Seminar IX - Dayang Yraola
When we met Yraola during the Philippines field trip, she received us with remarkable warmth from the very first moment to the last. Perhaps for that reason, upon hearing that she was coming to Korea, we felt a natural desire to return that hospitality. Perhaps what we took away most from the Philippines wasn’t knowledge about the country or its language but the experience of that welcome and warmth.

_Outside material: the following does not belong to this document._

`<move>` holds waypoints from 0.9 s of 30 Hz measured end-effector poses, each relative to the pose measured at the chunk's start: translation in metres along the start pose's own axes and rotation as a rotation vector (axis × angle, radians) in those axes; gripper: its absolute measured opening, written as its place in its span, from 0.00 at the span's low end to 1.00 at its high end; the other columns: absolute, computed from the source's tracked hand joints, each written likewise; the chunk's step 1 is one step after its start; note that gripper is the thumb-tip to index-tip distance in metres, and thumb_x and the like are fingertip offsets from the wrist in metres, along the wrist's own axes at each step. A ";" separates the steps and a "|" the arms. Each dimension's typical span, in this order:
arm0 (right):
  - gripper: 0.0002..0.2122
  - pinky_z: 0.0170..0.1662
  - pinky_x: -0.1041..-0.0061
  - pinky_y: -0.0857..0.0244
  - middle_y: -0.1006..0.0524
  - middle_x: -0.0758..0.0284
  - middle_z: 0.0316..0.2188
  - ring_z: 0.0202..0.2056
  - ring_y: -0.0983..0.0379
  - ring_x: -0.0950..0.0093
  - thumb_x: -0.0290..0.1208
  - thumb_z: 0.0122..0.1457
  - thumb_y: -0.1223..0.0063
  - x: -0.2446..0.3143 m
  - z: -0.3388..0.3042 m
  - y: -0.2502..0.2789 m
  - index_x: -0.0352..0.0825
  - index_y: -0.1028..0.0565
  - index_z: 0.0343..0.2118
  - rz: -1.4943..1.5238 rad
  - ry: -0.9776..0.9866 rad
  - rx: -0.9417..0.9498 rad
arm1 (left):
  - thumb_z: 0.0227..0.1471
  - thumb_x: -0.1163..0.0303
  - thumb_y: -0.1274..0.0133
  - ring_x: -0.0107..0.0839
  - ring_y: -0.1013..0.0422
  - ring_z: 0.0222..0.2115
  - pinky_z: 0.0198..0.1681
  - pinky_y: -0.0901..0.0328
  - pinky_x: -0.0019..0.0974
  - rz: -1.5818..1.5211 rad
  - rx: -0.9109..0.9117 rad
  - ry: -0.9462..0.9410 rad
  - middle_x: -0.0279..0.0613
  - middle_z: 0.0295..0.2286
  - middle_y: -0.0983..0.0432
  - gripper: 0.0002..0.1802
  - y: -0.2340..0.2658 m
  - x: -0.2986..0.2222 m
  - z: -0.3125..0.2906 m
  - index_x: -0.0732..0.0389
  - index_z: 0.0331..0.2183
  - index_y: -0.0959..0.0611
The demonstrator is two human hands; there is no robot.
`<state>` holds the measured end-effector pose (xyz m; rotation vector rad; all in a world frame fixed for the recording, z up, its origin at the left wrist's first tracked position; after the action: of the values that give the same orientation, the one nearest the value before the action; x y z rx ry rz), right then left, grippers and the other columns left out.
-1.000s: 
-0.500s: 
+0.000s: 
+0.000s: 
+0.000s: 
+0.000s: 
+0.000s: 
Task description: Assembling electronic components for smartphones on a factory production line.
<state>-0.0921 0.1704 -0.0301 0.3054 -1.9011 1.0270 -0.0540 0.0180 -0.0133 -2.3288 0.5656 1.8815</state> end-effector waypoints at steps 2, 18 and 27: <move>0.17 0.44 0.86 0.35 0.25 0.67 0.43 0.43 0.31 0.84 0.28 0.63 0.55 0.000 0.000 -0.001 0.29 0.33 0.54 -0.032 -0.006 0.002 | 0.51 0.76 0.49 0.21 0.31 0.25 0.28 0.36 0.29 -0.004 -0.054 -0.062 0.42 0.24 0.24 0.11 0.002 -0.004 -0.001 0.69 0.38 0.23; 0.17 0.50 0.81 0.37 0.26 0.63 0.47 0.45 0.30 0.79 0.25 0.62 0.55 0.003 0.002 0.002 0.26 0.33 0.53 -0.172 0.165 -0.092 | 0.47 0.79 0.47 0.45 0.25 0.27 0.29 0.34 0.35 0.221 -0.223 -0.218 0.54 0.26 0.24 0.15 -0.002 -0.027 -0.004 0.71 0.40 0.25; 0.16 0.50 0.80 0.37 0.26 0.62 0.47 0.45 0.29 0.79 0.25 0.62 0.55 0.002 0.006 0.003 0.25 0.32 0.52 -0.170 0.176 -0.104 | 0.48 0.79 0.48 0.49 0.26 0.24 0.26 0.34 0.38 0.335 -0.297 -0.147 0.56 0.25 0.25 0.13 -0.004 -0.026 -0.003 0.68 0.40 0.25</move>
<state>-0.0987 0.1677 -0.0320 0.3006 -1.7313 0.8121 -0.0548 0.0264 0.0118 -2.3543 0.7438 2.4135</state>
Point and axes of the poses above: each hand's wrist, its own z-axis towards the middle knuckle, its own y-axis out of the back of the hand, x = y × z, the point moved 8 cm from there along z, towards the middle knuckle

Tambay, as Yraola suggested to us, is a time of non-production—of conversation and improvisation. In an era that might well be described as having a productivity addiction, non-production may sound like a luxury. The view that it requires money and leisure is not entirely unfounded. And yet, in a way, tambay isn’t so different from a coffee break with a colleague at work, or a stroll down a random street. All that chatter about what happened over the weekend, what’s going on right now, what’s on tap for next week—tambay lies in all of that.
The sounds of chatter, water for coffee coming to a boil, footsteps, wind, and laughter all carry the sounds of the future and the present. Groups formed at random begin to open up and talk. Something improbable yet not entirely undreamable is gathered into a paper bag. We are too overwhelmed to sneer at a hollow stretch of time in which nothing gets done. So perhaps the sounds of the future can afford to be a little more empty, like the time spent in a tambayan.